■ Exercise ■
Transcribe the full listing word for word, leaving nothing out.

■ Recorded information ■
_ _ _ _ _ _ _
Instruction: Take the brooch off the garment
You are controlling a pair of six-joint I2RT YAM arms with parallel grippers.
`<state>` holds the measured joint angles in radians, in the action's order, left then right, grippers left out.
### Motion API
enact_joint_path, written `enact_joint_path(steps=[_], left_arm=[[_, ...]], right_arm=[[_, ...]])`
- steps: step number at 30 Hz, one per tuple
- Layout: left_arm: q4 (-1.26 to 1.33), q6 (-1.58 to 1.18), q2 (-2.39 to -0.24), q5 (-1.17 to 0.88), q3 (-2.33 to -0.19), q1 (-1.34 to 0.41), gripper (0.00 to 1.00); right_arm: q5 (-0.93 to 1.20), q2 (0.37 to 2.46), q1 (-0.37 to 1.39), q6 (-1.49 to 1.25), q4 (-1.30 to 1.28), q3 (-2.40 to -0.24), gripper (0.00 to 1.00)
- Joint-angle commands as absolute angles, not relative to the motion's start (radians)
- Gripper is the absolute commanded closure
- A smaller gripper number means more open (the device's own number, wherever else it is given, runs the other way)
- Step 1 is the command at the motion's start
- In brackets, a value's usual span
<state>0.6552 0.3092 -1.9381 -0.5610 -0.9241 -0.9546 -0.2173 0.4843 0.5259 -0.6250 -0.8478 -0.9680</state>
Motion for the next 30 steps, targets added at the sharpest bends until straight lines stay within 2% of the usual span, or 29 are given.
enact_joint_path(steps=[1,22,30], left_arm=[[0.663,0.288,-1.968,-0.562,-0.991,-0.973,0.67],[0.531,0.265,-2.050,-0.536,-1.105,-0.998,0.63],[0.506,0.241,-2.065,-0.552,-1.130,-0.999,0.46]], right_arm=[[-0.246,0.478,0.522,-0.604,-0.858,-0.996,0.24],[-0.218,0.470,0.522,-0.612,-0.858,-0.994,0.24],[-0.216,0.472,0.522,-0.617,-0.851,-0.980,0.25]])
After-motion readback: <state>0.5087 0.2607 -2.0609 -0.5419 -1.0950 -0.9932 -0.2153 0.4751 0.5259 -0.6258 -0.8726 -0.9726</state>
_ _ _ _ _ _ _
■ Exercise answer ■
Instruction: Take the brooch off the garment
You are controlling a pair of six-joint I2RT YAM arms with parallel grippers.
`<state>` holds the measured joint angles in radians, in the action's order, left then right, grippers left out.
### Motion API
enact_joint_path, written `enact_joint_path(steps=[_], left_arm=[[_, ...]], right_arm=[[_, ...]])`
- steps: step number at 30 Hz, one per tuple
- Layout: left_arm: q4 (-1.26 to 1.33), q6 (-1.58 to 1.18), q2 (-2.39 to -0.24), q5 (-1.17 to 0.88), q3 (-2.33 to -0.19), q1 (-1.34 to 0.41), gripper (0.00 to 1.00); right_arm: q5 (-0.93 to 1.20), q2 (0.37 to 2.46), q1 (-0.37 to 1.39), q6 (-1.49 to 1.25), q4 (-1.30 to 1.28), q3 (-2.40 to -0.24), gripper (0.00 to 1.00)
- Joint-angle commands as absolute angles, not relative to the motion's start (radians)
- Gripper is the absolute commanded closure
- A smaller gripper number means more open (the device's own number, wherever else it is given, runs the other way)
- Step 1 is the command at the motion's start
- In brackets, a value's usual span
<state>0.6552 0.3092 -1.9381 -0.5610 -0.9241 -0.9546 -0.2173 0.4843 0.5259 -0.6250 -0.8478 -0.9680</state>
Motion for the next 30 steps, targets added at the sharpest bends until straight lines stay within 2% of the usual span, or 29 are given.
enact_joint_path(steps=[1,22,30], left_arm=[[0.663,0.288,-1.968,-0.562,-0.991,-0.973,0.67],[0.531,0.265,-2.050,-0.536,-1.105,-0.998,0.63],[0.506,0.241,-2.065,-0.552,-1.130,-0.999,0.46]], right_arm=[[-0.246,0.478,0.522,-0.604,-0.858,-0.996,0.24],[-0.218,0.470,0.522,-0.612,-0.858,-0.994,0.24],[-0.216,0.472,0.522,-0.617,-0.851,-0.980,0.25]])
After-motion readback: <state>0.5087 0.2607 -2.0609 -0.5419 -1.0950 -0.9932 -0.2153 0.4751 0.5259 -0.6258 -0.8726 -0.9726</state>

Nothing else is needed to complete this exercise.